OAB do Rio entra com representação contra juiz federal Marcelo Bretas no CNJ

A entidade argumenta que Bretas, afastado de suas funções desde 2023, tem exercido atividades de coaching e autopromoção, condutas vedadas pela legislação aplicável à magistratura.

A Ordem dos Advogados do Brasil – Seção Rio de Janeiro (OAB-RJ) protocolou nesta segunda-feira (3) uma reclamação disciplinar na Corregedoria do Conselho Nacional de Justiça (CNJ) contra o juiz federal Marcelo da Costa Bretas, titular da 7ª Vara Federal Criminal do Rio de Janeiro. O pedido solicita a instauração de um Processo Administrativo Disciplinar (PAD) para investigar possíveis infrações cometidas pelo magistrado, afastado de suas funções desde fevereiro de 2023.

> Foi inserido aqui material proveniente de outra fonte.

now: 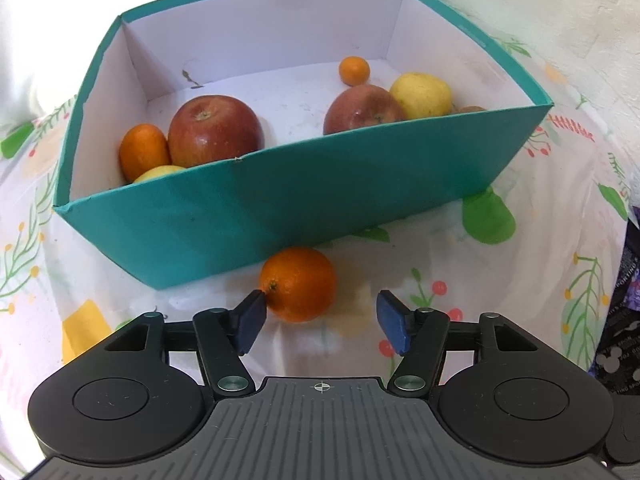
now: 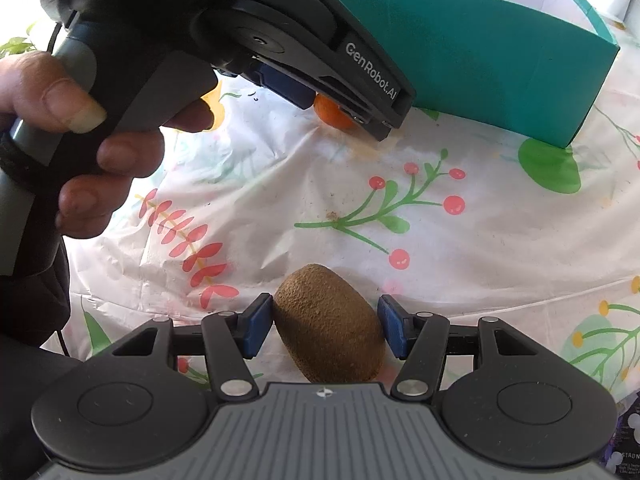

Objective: Organize fruits
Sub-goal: 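Lower the left gripper around the orange and close it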

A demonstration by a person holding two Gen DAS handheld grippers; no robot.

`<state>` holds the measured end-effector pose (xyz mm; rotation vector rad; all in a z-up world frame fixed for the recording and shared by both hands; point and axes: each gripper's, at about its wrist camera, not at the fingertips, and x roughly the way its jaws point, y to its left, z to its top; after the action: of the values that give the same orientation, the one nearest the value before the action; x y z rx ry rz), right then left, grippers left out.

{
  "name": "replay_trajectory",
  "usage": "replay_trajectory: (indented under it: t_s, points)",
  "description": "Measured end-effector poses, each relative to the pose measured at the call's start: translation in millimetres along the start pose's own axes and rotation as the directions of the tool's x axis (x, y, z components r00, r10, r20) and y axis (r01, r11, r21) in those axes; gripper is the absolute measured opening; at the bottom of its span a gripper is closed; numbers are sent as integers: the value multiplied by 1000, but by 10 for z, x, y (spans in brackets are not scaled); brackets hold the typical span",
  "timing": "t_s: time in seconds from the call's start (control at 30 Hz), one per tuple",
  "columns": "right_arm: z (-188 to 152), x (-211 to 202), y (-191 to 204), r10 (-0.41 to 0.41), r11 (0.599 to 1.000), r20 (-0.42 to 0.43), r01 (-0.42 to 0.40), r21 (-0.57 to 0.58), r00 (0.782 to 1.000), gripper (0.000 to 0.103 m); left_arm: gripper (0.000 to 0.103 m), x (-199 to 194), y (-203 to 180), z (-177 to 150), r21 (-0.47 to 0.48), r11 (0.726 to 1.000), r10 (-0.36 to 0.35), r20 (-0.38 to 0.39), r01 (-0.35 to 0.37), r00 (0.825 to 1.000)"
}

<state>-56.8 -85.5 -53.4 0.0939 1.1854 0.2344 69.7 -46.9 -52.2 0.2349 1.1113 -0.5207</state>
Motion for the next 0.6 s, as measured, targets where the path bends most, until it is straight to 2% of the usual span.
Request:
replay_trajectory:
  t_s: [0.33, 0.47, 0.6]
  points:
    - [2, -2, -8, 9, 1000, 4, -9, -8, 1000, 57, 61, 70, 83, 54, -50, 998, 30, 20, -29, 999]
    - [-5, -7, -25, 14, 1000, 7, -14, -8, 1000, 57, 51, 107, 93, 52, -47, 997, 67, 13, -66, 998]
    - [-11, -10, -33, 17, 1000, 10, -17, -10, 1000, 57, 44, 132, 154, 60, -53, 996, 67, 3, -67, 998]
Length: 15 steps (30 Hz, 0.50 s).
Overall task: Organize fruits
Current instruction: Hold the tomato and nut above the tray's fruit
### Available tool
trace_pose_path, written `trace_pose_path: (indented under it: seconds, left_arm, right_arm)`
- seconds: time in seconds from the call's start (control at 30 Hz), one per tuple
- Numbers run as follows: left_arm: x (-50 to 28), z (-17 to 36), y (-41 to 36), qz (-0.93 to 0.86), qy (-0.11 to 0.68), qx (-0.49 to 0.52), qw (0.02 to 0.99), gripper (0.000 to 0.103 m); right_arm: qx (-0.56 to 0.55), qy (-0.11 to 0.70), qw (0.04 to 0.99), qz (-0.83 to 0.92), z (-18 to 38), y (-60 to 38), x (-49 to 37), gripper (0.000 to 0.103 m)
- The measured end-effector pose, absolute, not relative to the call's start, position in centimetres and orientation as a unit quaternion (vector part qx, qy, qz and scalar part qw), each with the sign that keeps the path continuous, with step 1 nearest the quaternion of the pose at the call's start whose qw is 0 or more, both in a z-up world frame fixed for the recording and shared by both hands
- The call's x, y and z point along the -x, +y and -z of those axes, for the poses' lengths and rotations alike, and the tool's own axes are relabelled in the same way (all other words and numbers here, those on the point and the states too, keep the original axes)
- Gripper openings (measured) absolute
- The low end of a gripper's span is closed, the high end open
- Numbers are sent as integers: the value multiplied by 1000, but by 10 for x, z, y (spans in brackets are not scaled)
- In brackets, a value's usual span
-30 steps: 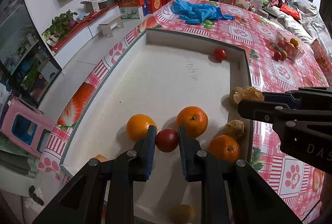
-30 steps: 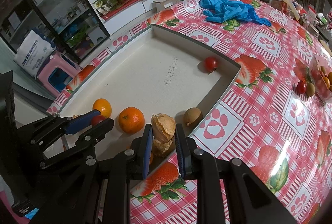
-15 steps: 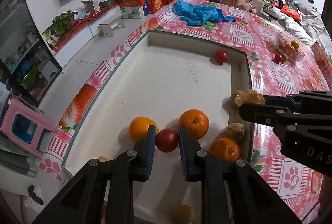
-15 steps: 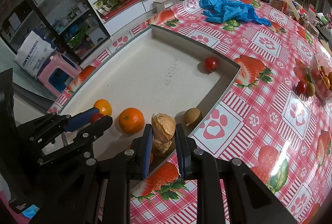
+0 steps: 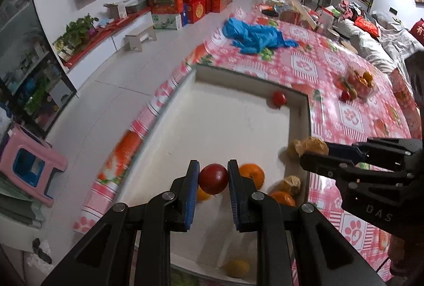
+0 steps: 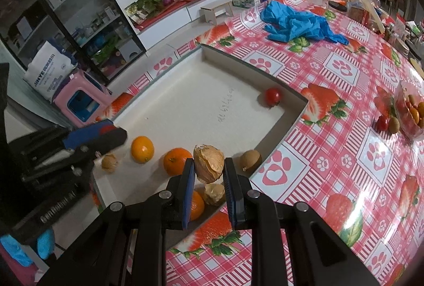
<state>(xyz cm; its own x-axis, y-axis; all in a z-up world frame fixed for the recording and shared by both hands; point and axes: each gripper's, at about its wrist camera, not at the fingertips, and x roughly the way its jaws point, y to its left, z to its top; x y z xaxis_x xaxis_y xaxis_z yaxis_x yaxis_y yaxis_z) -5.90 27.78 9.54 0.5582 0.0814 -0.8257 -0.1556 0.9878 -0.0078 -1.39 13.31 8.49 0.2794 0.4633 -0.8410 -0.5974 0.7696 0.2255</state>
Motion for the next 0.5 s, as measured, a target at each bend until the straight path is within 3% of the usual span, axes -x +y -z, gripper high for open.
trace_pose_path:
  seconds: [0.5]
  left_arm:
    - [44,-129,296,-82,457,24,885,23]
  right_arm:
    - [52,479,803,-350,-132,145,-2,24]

Segundo a OAB-RJ, Bretas estaria exercendo atividades de coaching e autopromoção, condutas proibidas para membros da magistratura. A reclamação foi encaminhada ao corregedor nacional de Justiça, ministro Mauro Campbell Marques, e destaca que, apesar do afastamento, o juiz ainda está sujeito às normas de conduta do cargo e deve manter a responsabilidade e a imparcialidade inerentes à função.

Atividades comerciais e redes sociais

O documento apresentado pela OAB-RJ aponta que Marcelo Bretas tem utilizado sua imagem e notoriedade para comercializar cursos de coaching e mentorias, prática vedada por resoluções do CNJ. Nas redes sociais, onde acumula mais de 500 mil seguidores, o juiz promove cursos pagos de desenvolvimento pessoal e liderança, cobrando valores que chegam a R$ 2.497. Além disso, oferece conteúdo exclusivo por assinatura anual e gerencia uma equipe voltada à sua atuação nesse mercado.

A Resolução CNJ nº 34/2007, alterada pela Resolução CNJ nº 226/2016, proíbe magistrados de exercer atividades de coaching, assessoria individual ou coletiva, mesmo durante o afastamento do cargo. Também a Resolução CNJ nº 305/2019 impõe restrições ao uso de redes sociais por juízes, vedando a autopromoção, a associação de imagem pessoal a marcas comerciais e a superexposição midiática.

A OAB-RJ citou um precedente do CNJ em caso semelhante, que levou à suspensão do perfil de um magistrado do Tribunal Federal da 2ª Região por indícios de autopromoção e envolvimento com coaching.

Medidas urgentes

Diante dos fatos apresentados, a OAB-RJ solicita que o CNJ instaure um Processo Administrativo Disciplinar contra Bretas e determine a suspensão cautelar de seus perfis nas redes sociais. O objetivo é evitar a continuidade das práticas consideradas irregulares e preservar a credibilidade do Poder Judiciário.

“A exploração comercial da atividade de coaching é incompatível com a magistratura, especialmente quando não está voltada ao ensino, formação ou aperfeiçoamento jurídico”, afirmou o procurador-geral da OAB-RJ, Marcos Luiz Oliveira de Sousa, que assina a reclamação disciplinar ao lado do subprocurador-geral Thiago Gomes Morani.

O caso agora está sob análise do CNJ, que deve avaliar os próximos passos a serem tomados.